Go over the data and keep only the lines that include "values".
------ SOURCE INFORMATION ------
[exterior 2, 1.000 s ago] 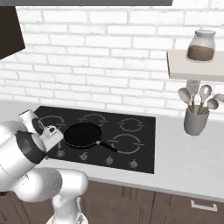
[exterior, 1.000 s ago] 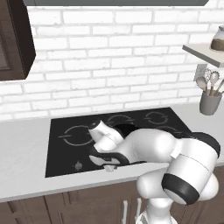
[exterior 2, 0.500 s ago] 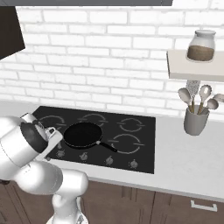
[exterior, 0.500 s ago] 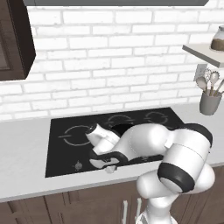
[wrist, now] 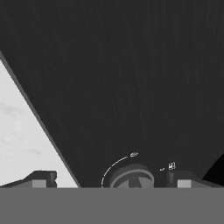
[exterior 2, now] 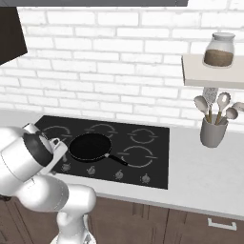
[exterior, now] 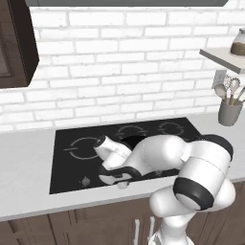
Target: Turn off the front center burner of the stove.
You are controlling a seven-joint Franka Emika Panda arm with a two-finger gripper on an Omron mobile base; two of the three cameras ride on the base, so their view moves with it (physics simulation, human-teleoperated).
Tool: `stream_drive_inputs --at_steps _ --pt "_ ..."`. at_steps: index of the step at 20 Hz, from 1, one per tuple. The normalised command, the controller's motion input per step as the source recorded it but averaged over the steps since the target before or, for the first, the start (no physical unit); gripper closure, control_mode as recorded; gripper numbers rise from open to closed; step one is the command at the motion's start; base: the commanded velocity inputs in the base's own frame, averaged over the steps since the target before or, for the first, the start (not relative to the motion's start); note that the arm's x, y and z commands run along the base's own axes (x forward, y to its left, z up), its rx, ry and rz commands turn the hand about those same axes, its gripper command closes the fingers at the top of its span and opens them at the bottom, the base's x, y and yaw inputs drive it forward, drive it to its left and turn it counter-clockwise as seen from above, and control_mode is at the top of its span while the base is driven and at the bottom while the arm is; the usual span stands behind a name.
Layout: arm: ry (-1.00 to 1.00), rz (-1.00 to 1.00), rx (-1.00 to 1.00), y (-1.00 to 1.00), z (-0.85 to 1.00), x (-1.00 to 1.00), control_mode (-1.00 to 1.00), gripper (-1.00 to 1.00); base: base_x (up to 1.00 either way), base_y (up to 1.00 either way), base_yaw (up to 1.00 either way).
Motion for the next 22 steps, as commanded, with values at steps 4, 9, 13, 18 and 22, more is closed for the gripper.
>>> stream_drive_inputs --at_steps 4,9,13,18,22 --pt "0.0 0.1 0.0 -0.28 0.0 0.0 -1.0 -1.0 0.0 0.0 0.0" --pt "0.01 0.04 0.0 -0.16 0.0 0.0 -1.0 -1.0 0.0 0.0 0.0" --pt "0.08 0.02 0.0 0.0 -0.08 0.02 -1.0 -1.0 0.0 0.0 0.0" --pt "0.08 0.0 0.0 0.0 -0.07 0.11 -1.0 -1.0 0.0 0.0 0.0" --pt "0.05 0.0 0.0 0.0 0.0 0.07 -1.0 -1.0 0.0 0.0 0.0"
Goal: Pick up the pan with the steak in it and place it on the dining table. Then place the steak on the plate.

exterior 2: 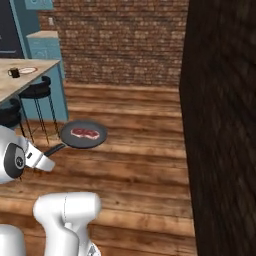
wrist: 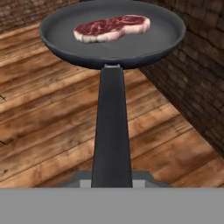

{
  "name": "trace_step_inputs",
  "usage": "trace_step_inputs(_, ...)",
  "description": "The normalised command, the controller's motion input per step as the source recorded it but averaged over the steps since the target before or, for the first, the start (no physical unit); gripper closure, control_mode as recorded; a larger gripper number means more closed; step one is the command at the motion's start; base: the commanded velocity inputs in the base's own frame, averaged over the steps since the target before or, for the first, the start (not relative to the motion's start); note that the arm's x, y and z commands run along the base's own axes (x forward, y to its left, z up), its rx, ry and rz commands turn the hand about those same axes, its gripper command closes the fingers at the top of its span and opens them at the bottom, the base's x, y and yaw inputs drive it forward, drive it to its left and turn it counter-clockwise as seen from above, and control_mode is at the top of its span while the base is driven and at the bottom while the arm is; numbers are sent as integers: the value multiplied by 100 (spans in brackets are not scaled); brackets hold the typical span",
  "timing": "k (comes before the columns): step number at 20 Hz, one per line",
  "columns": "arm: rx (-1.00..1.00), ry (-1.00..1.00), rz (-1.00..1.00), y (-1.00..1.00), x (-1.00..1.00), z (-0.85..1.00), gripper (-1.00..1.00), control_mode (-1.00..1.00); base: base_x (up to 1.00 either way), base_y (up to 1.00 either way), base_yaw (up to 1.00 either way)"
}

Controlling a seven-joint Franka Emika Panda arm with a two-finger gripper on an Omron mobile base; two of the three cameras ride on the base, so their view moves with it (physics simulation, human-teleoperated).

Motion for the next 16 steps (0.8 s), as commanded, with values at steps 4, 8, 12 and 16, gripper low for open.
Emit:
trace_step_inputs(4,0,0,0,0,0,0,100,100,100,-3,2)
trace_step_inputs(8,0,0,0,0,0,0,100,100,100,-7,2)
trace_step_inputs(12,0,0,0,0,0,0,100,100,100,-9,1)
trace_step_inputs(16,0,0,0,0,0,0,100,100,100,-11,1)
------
RESPONSE –
Motion for the next 22 steps, as commanded, with values at steps 4, 9, 13, 18 and 22, more is closed for the gripper.
Motion for the next 16 steps (0.8 s), as commanded, with values at steps 4, 8, 12 and 16, gripper low for open.

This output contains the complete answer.